Per Israele, il fascino di questa strategia è evidente. Oltre a svuotare Gaza dai palestinesi e rendere possibile un l’insediamento coloniale, costringere innumerevoli persone a entrare nel Sinai creerebbe inevitabilmente caos e tensioni generalizzate, che potrebbero, secondo Yinon, fornire “la scusa” a Tel Aviv per occupare militarmente la regione alla maniera della Cisgiordania. Solo come “posizione difensiva temporanea fino a quando non si troverà un accordo adeguato”. Certo, come Netanyahu aveva detto della sfacciata creazione da parte dell’IDF di una base militare sul Monte Hermon.
Nel dicembre 2024, Haaretz aveva osservato che Netanyahu sta “cercando di essere ricordato come il leader che aveva ampliato i confini di Israele e creato il Grande Israele”. Contemporaneamente, la vicepresidente del neoconservatore Brookings Institute, Suzanne Maloney, aveva scritto su Foreign Affairs che la nuova amministrazione Trump “adotterà sicuramente un approccio permissivo alle ambizioni territoriali israeliane”. Dopo tutto, i recenti sviluppi hanno dimostrato che “un approccio militare massimalista produce spettacolari dividendi strategici insieme a benefici politici interni” per Israele.

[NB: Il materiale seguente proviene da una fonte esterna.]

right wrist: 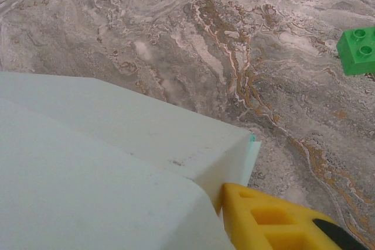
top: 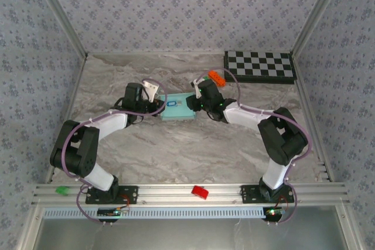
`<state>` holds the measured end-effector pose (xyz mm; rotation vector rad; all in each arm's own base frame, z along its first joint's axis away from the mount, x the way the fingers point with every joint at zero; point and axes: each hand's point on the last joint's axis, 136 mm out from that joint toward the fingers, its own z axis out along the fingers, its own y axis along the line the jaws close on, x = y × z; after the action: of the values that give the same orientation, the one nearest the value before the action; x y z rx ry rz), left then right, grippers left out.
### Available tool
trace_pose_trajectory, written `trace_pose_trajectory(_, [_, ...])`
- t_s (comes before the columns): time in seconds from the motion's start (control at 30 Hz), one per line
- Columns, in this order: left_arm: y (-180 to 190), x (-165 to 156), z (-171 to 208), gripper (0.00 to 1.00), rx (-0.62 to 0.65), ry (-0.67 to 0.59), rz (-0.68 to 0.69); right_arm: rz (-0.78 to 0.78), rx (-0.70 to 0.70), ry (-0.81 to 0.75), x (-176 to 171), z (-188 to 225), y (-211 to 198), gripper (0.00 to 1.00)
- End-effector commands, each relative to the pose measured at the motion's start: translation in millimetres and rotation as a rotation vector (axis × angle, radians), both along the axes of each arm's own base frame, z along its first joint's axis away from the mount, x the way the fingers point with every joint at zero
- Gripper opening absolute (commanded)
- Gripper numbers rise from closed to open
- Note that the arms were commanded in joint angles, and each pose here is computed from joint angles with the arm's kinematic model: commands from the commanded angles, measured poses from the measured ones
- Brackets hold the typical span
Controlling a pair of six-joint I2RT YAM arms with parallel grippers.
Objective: Fold the paper box
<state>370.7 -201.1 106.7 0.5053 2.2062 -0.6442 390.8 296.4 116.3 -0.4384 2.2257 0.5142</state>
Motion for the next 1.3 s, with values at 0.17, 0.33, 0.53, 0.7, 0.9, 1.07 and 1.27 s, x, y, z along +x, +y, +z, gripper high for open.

Dobbiamo sperare, come ha profetizzato Sharmine Narwani, che le fantasticherie megalomani di Netanyahu sul Grande Israele siano solo questo. Nonostante il comprensibile lutto di tutti gli anti-imperialisti per la scomparsa del governo di Assad, Tel Aviv deve affrontare una panoplia di intrattabili problemi interni. Contrariamente alle affermazioni secondo cui la popolazione di Tel Aviv “esplode”, decine di migliaia di residenti hanno abbandonato Israele a causa dei continui attacchi al Paese. Allo stesso tempo, la sua economia è destina ad una stagnazione forse permanente e il Paese dipende dagli aiuti degli Stati Uniti per sopravvivere.